I would look for progress over time. For example, if a student from Holy Name Grade School graduates from the eighth grade and performs well at XYZ Catholic High School, this is a reflection on the parents and Holy Name Grade School, not XYZ Catholic High School. It is amazing to me that the individuals who oppose school choice for individuals in the inner-city would never, ever let themselves be controlled in this manner. Low income individuals can learn at the same level as high income individuals.

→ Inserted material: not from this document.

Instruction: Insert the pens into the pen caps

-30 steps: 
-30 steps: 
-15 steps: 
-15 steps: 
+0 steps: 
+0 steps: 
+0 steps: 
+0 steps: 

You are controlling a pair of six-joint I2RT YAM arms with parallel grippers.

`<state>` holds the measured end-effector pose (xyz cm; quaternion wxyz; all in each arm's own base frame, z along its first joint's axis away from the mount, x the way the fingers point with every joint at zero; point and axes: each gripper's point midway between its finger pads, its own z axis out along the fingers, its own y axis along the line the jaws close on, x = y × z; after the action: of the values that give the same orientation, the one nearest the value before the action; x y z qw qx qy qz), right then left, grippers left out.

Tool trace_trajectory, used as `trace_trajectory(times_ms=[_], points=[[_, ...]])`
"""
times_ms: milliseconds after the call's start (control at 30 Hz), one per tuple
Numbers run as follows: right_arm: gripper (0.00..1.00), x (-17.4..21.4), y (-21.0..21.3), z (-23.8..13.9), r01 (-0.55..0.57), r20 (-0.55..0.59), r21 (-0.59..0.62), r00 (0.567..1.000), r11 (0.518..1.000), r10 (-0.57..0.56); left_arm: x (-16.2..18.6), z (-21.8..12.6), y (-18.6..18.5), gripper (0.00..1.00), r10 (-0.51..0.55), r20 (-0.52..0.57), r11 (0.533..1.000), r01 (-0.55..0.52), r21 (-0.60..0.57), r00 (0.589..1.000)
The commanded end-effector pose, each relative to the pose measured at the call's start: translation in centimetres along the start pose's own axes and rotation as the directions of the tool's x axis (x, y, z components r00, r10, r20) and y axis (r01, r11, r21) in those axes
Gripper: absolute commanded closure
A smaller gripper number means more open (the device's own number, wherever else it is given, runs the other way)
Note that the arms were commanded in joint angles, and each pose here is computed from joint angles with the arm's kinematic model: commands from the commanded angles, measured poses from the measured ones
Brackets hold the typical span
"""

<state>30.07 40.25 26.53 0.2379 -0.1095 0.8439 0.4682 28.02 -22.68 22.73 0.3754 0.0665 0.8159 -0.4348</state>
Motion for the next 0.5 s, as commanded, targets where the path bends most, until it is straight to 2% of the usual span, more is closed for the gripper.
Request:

Stanford Economist Thomas Sowell:

“Asian-American students from families with incomes of $6,000 or less scored higher on the mathematics portion of the SAT than black, Mexican-American, or American Indian students from families with income of $50,000 or more. Such patterns are not peculiar to the United States. In the British colony of Hong Kong, Chinese school children outperformed the English school children on nonverbal tests, despite the higher socioeconomic level of the English in Hong Kong. The Chinese outperformed the Malays in Singapore and the Indonesians in Indonesia.”

NDXUFan writes:

In addition, many African-American institutions of learning outscored White schools on standard tests in the early 1900’s in the New York area. Moreover, the students in the African-American schools did not have professional parents, such as physicians or lawyers. In fact, the vast majority of the parents in the African-American schools were in the lower middle class ranks.

Let’s get back to home dialysis, please, y’all. Schools are off-topic for these boards.